CPAP Therapy & Solutions
What is a CPAP Machine? How Can It Improve My Health?
“What is a CPAP machine?” If you have been diagnosed with a sleep disorder, your doctor may have prescribed a CPAP machine to help treat your condition. Using such a device might sound intimidating, but implementing it in your night routine can help you feel a lot better, and the results are often life-changing.
What is a CPAP Machine? Do They Work?
CPAP is an acronym for continuous positive airway pressure, and it is a therapy delivered through a machine. CPAP machines help individuals with obstructive sleep apnea breathe easier while asleep.
CPAP machines use a compressor to deliver a constant flow of pressurized air into a flexible tube that passes through an air filter. The tube sends a steady flow of purified air to the patient’s nose and mouth through a nasal mask or a face mask, depending on the patient’s preference.
Obstructive sleep apnea is a dangerous sleeping disorder characterized by repetitive lapses in breathing. CPAPs are highly effective because the pressure machine uses the air stream to push against blockage so that the airways can get all the oxygen it needs.
How Can CPAP Therapy Improve Your Overall Health?
Initially, sleeping with a CPAP may not be comfortable, but you’ll adjust to using the device over time. You’ll find that the benefits of CPAP therapy greatly outweigh the adjustment period. In addition, using your CPAP machine as directed by your doctor can reverse some of the severe health consequences caused by sleep apnea.
Since it keeps your airways open, it eliminates or tremendously reduces snoring which will help you and your partner sleep better at night.

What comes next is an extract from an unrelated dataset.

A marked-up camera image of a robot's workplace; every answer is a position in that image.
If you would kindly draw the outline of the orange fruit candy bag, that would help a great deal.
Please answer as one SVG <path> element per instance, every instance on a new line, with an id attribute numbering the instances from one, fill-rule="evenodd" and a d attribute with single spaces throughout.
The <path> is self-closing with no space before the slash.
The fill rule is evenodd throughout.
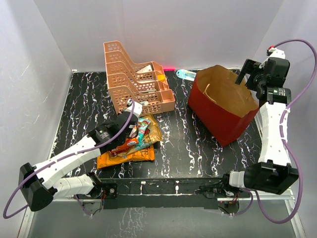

Unfortunately, untreated obstructive sleep apnea can increase your chances of developing Type 2 diabetes since the disorder causes glucose intolerance and insulin resistance. However, regular CPAP use can significantly improve insulin sensitivity.
Continuous positive airway pressure is the most effective nonsurgical treatment for sleep apnea. Research shows that this treatment significantly reduces daytime sleepiness in moderate to severe sleep apnea individuals. Studies reveal that patients that use their CPAP machine for about seven or more hours a day experience fewer heart issues; it lowers their blood pressure and even helps improve depression.
Choosing the Right CPAP Mask Based on Your Sleeping Position
We all have our favorite go-to-sleeping position. While some of us may prefer to sleep in the fetal position, others are more comfortable lying on their back or stomachs. Did you know that your sleeping position can also contribute to how well CPAP therapy helps your sleep apnea?
When you begin CPAP therapy, you’ll need to choose a suitable mask based on your sleeping position. For example, although sleeping on your back is never recommended when you have obstructive sleep apnea (OSA) because your tongue and the soft tissue can relax and block the airways, the right mask combats this issue.
For instance, sleeping on your back may be more comfortable if your doctor prescribed a high airway pressure level. CPAP masks that cover your face ensure that you get the oxygen you need. Full face masks have a bulkier design, but it’s easier to adjust to the CPAP pressure level.
You may find it more comfortable with a nasal mask if you are a side sleeper. Since it has a minimal design, you’ll never have to worry about shifting out of place as your head presses into your pillow, reducing air leakage.